#Mali : Droits de la femme : La contribution de l’USJPB au débat

L’Université des sciences juridiques et politiques de Bamako (USJB) n’est pas restée en marge des activités de la Journée internationale de la femme. Elle a initié le week-end dernier dans ses propres installations, en partenariat avec le ministère de l’Enseignement supérieure et de la Recherche scientifique, une table ronde sur le thème : «Femme, réforme et refondation au Mali».

Publié lundi 11 mars 2024 à 07:35
#Mali : Droits de la femme : La contribution de l’USJPB au débat

C’était en présence de plusieurs invités, dont la ministre de la Promotion de la Femme, de l’Enfant et de la Famille, Mme Coulibaly Mariam Maïga. L’organisation de cette table ronde s’inscrit dans le cadre de la mise en œuvre du programme annuel d’activités de la chaire Unesco pour la culture de la paix et des droits de l’Homme de l’USJPB. Elle prévoit au moins une activité scientifique pour chaque journée dédiée aux droits humains.

À l’occasion de la table ronde, enseignants-chercheurs et experts des droits de la femme ont abordé plusieurs questions, notamment la loi n°2015-052 du 18 décembre 2015, instituant des mesures pour la promotion du genre dans l’accès aux fonctions nominatives et électives.

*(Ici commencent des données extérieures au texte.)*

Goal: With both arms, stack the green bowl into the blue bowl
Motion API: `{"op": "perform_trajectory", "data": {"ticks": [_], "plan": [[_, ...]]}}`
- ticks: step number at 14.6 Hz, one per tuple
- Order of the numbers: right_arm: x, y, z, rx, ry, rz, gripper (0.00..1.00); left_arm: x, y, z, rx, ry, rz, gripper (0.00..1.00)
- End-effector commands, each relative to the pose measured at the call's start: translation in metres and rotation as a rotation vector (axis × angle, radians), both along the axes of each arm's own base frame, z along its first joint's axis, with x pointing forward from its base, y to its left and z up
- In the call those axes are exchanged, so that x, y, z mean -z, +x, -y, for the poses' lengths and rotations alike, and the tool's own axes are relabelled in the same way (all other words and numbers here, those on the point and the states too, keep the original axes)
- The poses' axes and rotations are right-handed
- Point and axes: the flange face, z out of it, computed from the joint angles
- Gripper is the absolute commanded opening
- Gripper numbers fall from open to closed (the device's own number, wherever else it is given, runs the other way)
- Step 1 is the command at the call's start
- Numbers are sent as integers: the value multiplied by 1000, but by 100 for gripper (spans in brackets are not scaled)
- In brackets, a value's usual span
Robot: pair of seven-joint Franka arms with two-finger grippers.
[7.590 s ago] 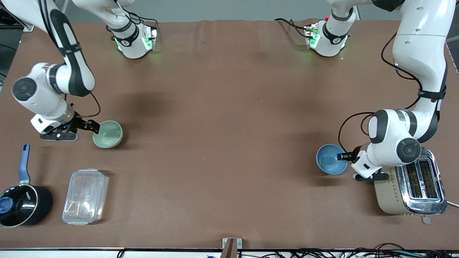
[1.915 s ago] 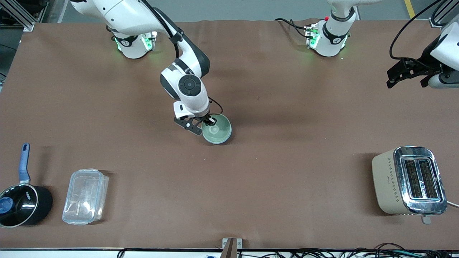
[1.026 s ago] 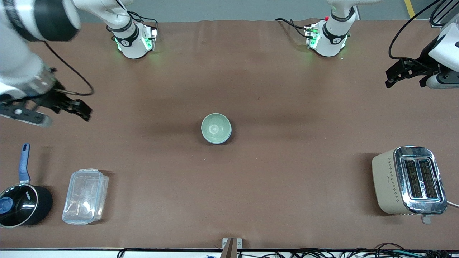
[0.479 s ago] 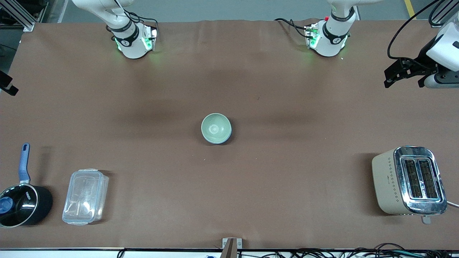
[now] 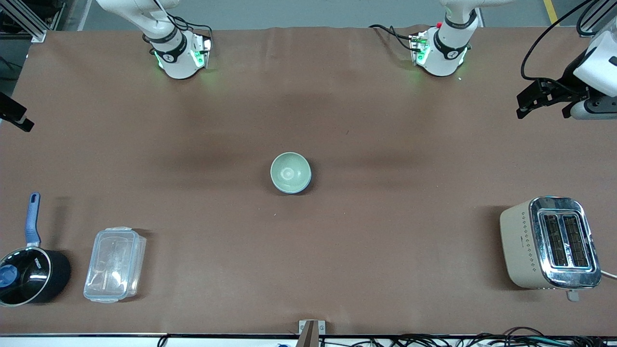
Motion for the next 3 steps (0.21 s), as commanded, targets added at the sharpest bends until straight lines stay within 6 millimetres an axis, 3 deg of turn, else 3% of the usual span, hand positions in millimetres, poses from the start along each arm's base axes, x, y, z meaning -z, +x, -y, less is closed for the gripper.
{"op": "perform_trajectory", "data": {"ticks": [1,3], "plan": [[-5,0,-5,-19,-2,0,100,-6,2,0,13,-12,-4,100],[-5,0,-5,-19,-2,0,100,-6,2,0,15,-14,-3,100]]}}
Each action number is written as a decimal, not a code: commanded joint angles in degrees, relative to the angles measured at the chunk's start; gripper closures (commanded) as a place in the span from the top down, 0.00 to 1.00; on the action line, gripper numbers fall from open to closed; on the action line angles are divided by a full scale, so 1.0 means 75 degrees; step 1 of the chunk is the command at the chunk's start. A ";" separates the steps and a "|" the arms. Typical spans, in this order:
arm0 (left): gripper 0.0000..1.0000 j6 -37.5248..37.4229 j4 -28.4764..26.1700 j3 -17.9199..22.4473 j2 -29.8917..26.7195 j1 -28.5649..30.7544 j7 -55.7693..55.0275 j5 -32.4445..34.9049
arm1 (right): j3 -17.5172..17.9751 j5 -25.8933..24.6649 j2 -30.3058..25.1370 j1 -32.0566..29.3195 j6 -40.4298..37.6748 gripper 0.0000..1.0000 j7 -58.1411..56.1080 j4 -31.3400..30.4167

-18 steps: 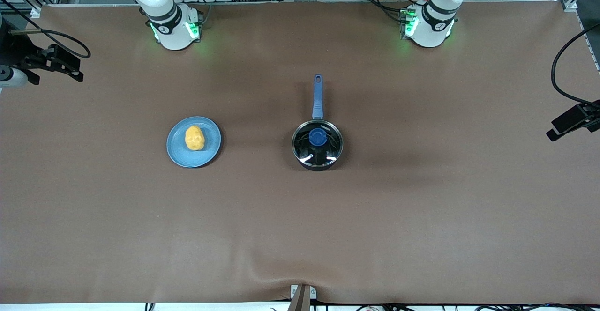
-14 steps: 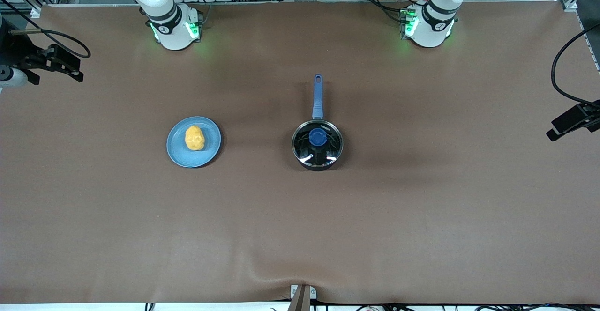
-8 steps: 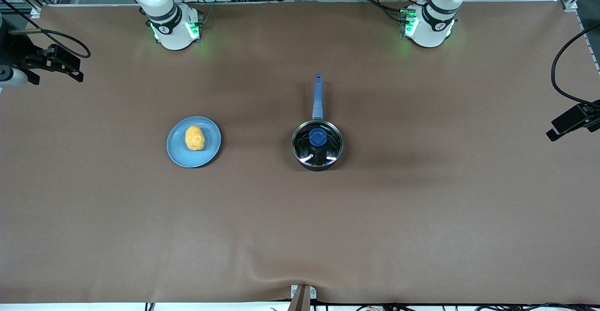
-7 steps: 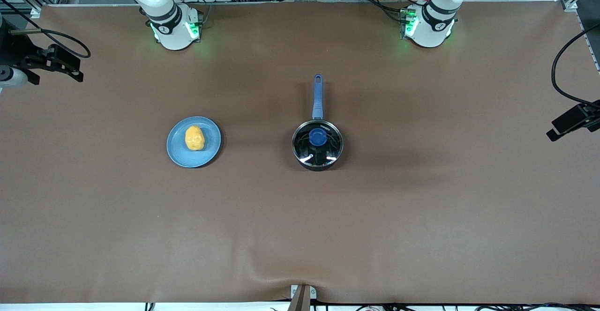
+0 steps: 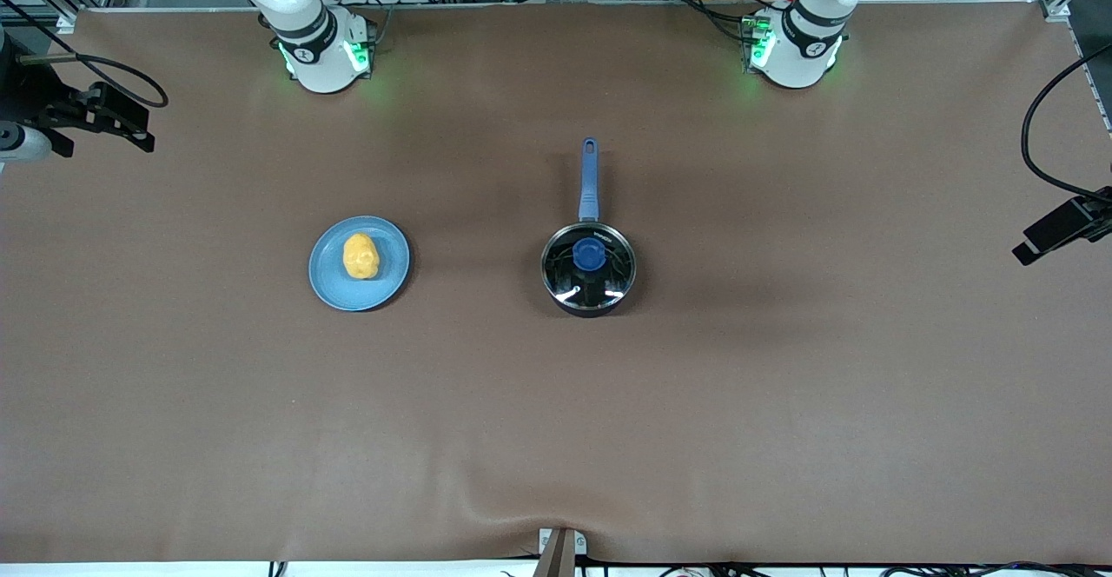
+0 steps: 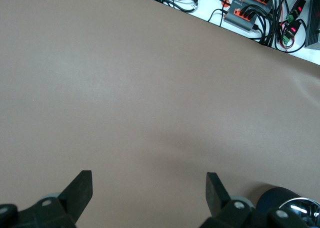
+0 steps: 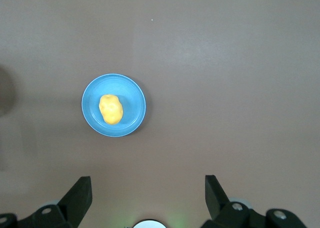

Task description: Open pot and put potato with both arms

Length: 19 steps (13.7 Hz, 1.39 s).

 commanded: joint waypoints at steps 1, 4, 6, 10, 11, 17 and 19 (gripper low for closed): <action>1.00 -0.0126 0.0135 -0.0015 -0.0030 -0.0048 -0.0300 -0.0013 | 0.0034 0.0065 0.0003 -0.0089 -0.0093 1.00 -0.0110 0.0068; 1.00 -0.0091 0.0147 -0.0564 0.0063 -0.0446 -0.2089 0.0103 | 0.0034 0.0065 0.0003 -0.0101 -0.0093 1.00 -0.0110 0.0068; 1.00 0.0037 0.0112 -0.0671 0.0145 -0.0529 -0.2539 0.0116 | 0.0034 0.0065 0.0003 -0.0090 -0.0093 1.00 -0.0110 0.0068; 1.00 0.0927 0.0065 -0.1549 0.0520 -0.0424 -0.4740 0.0301 | 0.0034 0.0065 0.0003 -0.0090 -0.0093 1.00 -0.0110 0.0068; 1.00 0.0963 0.0065 -0.1829 0.0567 -0.0412 -0.4905 0.0616 | 0.0034 0.0065 0.0003 -0.0089 -0.0093 1.00 -0.0110 0.0068; 1.00 0.0956 0.0042 -0.4370 0.0872 0.0058 -0.6244 0.2361 | 0.0022 0.0065 0.0003 -0.0101 -0.0187 1.00 -0.0099 0.0068; 1.00 0.0671 0.0088 -0.5203 0.1210 -0.0037 -0.6859 0.2623 | 0.0034 0.0065 0.0003 -0.0090 -0.0187 1.00 -0.0099 0.0068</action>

Y compris l’implication des femmes dans le processus de réforme et de refondation au Mali, cadre juridique et institutionnel et l’implication de la femme rurale dans le processus de réforme et de refondation au Mali.

Le vice-recteur de l’USJPB, Mamadou Lamine Dembélé, a campé le décor et souhaité la bienvenue aux invités à la table ronde.

Pour sa part, la ministre de la Promotion de la Femme, de l’Enfant et de la Famille, Mme Coulibaly Mariam Maïga, s’est réjouie de ces moments de réflexion, de partage d’expériences et de discussion sur les défis communs en matière de promotion et de protection des droits de la femme. La ministre Mariam Maïga a aussi salué la pertinence du thème qui invoque le rôle et la place des femmes dans le processus de refondation de notre pays, enclenché par les autorités de la Transition.


Elle a aussi déploré, la difficile mise en œuvre des différents instruments juridiques et politiques nationaux et internationaux qui, selon elle, reste un défi, avant d’espérer que les discussions dans les différents panels de la table ronde permettront de recueillir des d’idées novatrices propices au changement de comportement pour une application efficiente et efficace des mesures adoptées en faveur de la promotion et protection des droits de la femme.

La représentante du ministre de l’Enseignement supérieur et de la Recherche scientifique, Kadidiatou Bouaré, a déclaré que les femmes constituent la plus importante partie de la population malienne en général et de la population active en particulier. «Les secteurs de production leur sont difficilement accessibles ou tout simplement pas accessibles en dépit de l’existence des textes juridiques et programmes nationaux», a-t-elle déploré, avant de noter la faible valorisation de leurs activités qui conduit à la sous-estimation de leur contribution productive à l’économie nationale.

Pour elle, la scolarisation des filles et leur maintien à l’école jusqu’au niveau secondaire et supérieur, surtout dans les filières scientifiques constituent des défis prioritaires au Mali. Au regard desquels, a-t-elle souligné, l’université se doit de jouer pleinement son rôle, notamment par la recherche de solutions novatrices à travers la mise en œuvre des activités de recherches sexo-transformatrices visant à réduire l’inégalité de genre dans la perspective globale de l’Étude nationale prospective Mali 2025, de l’Agenda 2030 du développement rural et de l’Agenda 2063 de l’Union africaine.

Précisons que dans notre pays, 1/4 des filles n’atteint pas la fin du premier cycle dans plusieurs localités. Le taux d’achèvement du second cycle et du secondaire par les filles est respectivement de 34,5% et 17,06%.